In the second trimester, I had more energy and less fear.

By that time, the world knew I was pregnant and had more concerns for me than I did for myself. We were told we were having a boy. I started feeling tiny flutters that finally validated my pregnancy in my brain. I phased cardio back in. I continued to do core work while it felt good. By this point, balancing postures became more of a challenge.

I faced the hard truth that there was an aspect of my yoga practice that was performative.

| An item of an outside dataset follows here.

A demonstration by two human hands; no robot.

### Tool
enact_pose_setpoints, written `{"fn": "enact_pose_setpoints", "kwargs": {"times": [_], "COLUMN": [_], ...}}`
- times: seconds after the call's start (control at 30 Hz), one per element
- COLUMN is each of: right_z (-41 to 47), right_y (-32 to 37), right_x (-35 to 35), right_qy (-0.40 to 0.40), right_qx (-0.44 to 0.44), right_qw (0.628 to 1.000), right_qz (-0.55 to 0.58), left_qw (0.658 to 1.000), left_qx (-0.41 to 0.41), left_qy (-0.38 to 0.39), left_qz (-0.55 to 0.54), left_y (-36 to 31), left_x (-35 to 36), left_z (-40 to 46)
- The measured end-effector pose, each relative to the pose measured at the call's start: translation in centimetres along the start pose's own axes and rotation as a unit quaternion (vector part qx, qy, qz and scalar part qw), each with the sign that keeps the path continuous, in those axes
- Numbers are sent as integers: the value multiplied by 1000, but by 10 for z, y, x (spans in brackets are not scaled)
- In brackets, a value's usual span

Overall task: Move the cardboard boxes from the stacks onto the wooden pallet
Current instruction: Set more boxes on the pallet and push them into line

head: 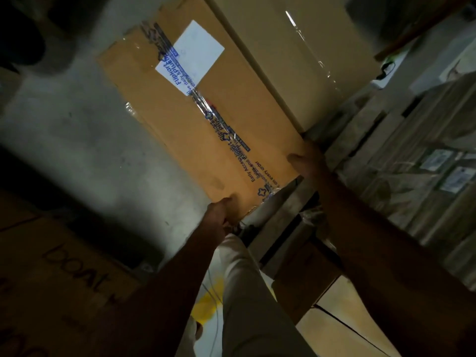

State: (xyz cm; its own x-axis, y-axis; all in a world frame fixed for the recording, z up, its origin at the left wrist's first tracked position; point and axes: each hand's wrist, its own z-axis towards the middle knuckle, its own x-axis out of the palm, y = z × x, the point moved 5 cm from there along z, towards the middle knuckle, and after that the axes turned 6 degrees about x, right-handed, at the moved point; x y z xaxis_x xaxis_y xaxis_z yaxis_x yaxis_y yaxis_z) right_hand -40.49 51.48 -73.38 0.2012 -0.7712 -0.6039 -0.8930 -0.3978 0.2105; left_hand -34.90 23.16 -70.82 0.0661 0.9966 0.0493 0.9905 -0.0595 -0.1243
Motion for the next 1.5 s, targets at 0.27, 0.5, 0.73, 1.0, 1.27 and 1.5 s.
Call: {"fn": "enact_pose_setpoints", "kwargs": {"times": [0.27,0.5,0.73,1.0,1.27,1.5], "right_z": [-84,-192,-356,-492,-642,-705], "right_y": [43,95,170,228,308,380], "right_x": [-17,-9,19,95,130,187], "right_qy": [29,114,102,24,-38,5], "right_qx": [-15,-55,-66,-202,-361,-438], "right_qw": [999,958,946,940,887,850], "right_qz": [25,257,300,272,285,292], "left_qw": [993,954,938,904,785,669], "left_qx": [98,263,299,321,484,584], "left_qy": [-63,-126,-137,-94,-157,-196], "left_qz": [-8,-71,-113,-266,-353,-415], "left_y": [-27,-76,-63,7,5,6], "left_x": [-56,-145,-247,-369,-490,-584], "left_z": [-83,-179,-271,-326,-409,-486]}}
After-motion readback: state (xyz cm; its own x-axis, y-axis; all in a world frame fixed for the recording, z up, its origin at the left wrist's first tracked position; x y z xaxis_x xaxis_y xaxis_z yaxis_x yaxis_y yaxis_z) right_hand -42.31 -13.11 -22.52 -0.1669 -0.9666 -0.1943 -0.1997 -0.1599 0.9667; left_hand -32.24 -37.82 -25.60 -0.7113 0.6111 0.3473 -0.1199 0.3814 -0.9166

Off my mat, the flutters turned into flips and more defined movement that I couldn’t question. The changes in my body became more apparent. I could suddenly feel the sac keeping my son safe while in Wheel and then in Bridge pose. I continued to go for the bind in Utthita Parshvakonasa (extended side angle,) and into the balance challenge from there. Then one Saturday, I felt little boy kick in Birds of Paradise and immediately fell out of it. It had never crossed my mind that I would be able to feel my baby kick during a yoga class. Then it hit me:

Just because I can do these postures, doesn't mean I should.

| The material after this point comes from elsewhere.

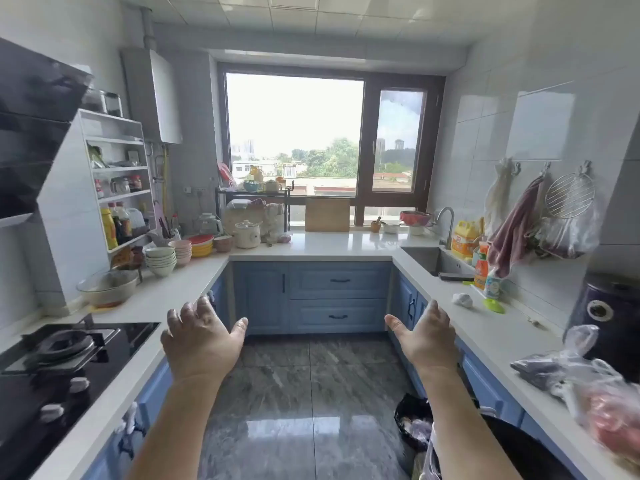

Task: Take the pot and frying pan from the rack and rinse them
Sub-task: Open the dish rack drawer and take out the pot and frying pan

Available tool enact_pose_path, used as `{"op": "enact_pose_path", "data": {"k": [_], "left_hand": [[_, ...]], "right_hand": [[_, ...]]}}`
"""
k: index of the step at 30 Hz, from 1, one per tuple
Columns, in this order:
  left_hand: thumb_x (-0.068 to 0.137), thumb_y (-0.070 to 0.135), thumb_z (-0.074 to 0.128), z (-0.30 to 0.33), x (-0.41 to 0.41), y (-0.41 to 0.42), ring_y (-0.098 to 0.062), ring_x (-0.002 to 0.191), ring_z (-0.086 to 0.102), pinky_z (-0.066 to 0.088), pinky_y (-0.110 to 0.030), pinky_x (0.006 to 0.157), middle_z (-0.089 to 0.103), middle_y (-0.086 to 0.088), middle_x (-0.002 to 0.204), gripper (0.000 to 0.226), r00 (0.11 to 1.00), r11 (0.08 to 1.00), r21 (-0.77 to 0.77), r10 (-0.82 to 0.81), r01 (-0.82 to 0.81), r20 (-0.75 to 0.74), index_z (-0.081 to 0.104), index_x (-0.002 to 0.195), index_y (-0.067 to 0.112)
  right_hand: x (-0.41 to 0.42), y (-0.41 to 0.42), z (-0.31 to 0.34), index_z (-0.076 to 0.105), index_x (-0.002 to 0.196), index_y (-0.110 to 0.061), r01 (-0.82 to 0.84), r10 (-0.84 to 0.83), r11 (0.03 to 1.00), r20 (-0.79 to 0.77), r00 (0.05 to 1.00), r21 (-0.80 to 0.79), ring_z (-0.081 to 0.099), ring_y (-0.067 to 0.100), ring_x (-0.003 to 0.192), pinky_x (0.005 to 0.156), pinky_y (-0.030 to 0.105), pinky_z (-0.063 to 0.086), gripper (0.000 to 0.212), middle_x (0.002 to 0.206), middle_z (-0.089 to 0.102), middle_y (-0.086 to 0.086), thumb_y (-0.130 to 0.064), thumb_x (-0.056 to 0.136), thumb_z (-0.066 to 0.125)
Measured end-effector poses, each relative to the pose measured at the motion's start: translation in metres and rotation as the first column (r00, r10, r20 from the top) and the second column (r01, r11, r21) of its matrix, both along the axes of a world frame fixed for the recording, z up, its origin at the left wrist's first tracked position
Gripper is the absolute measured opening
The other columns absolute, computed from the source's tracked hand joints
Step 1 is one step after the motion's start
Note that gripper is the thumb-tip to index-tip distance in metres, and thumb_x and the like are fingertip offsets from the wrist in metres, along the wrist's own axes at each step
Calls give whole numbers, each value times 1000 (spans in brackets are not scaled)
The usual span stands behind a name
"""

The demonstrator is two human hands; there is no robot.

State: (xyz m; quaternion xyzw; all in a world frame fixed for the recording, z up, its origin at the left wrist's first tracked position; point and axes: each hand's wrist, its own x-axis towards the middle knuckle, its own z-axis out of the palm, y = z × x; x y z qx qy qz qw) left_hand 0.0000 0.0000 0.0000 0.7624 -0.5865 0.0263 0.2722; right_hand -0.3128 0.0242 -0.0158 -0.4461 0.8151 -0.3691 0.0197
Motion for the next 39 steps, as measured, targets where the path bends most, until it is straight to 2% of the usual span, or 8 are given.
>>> {"op": "enact_pose_path", "data": {"k": [10, 16, 23, 29, 39], "left_hand": [[87, 61, 52, -29, -7, -85, -36, 140, 28, 27, -45, 114, 39, -16, 149, 84, 1000, 1000, 26, 3, -4, 22, 31, 147, 6], [87, 59, 55, -39, -8, -183, -37, 140, 29, 27, -46, 114, 38, -18, 149, 84, 1000, 1000, 7, -20, 20, -5, 31, 146, 4], [84, 58, 58, -39, 3, -310, -38, 133, 36, 34, -49, 108, 49, -18, 138, 73, 999, 999, 16, -28, 28, 16, 46, 134, 5], [88, 62, 49, -48, -9, -399, -33, 144, 22, 23, -43, 117, 32, -14, 154, 83, 998, 998, 29, -58, 57, 26, 27, 149, 10], [89, 63, 46, -59, -82, -566, -31, 146, 16, 19, -43, 118, 26, -11, 156, 84, 999, 998, 51, -45, 44, 4, 20, 152, 12]], "right_hand": [[-6, -81, -25, 21, 152, -4, 4, -4, 999, -19, 1000, 40, 36, 35, 138, 106, 48, 37, 101, 153, 34, 16, -63, 81, 63], [-1, -170, -33, 20, 152, -6, 37, -37, 999, -2, 999, 21, 34, 34, 140, 109, 48, 35, 101, 154, 33, 15, -62, 81, 65], [10, -285, -27, 20, 152, -6, 83, -83, 997, 28, 996, -4, 36, 35, 139, 105, 51, 39, 101, 153, 34, 15, -61, 80, 66], [1, -366, -35, 20, 152, -5, 104, -105, 994, 32, 994, 20, 34, 35, 139, 103, 53, 40, 100, 153, 34, 15, -59, 82, 66], [-74, -536, -60, 19, 153, -3, 78, -79, 997, 68, 995, 13, 35, 34, 140, 107, 48, 38, 102, 154, 33, 17, -60, 82, 65]]}}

The words I said to my then fiance, “nothing is just about you anymore,” echoed in my head. After this revelation, my hands instictively found my lower abdomen in shavasana or supta baddha konasana. I started to face insecurities as both a human and a yoga teacher. Should I go into this pose because it serves me or because I want the person next to me to know I can do it? Maybe it would be better if I tried a block here or grabbed a drink in a kneeling posture instead. I wasn’t just in the practice with myself anymore. I was already someone’s MOTHER and this body was designed to support us both. Yoga was designed to support us, too.

The wall became my friend. Blocks became an extension of myself. My feet inch wider and wider. Week by week— sometimes day by day— I’d become more aware in the physical limitations of my evolving body and I welcomed it. By the third trimester, seated twists are out, there is a beach ball blocking my path to my feet in forward folds. Each time I step onto my mat I’m greeted with a new change— and that’s ok.

Your practice will evolve throughout phases of your life.

Things adapt or they die. We are all so incredibly different. No one’s pregnancy is the same and you will never experience the same pregnancy twice. How you exercise or nourish your body is bound to change as you do. Your current habits have been picked up from a mosaic of people throughout your life. A yoga practice is the same piece of art. You pick up modifications and movements from different teachers or workshops or preferences based off your recovery from an injury.

Recognize when you need to s l o w d o w n.

Check in with why you are doing what you’re doing.

And continue to be in your body. Baby or not.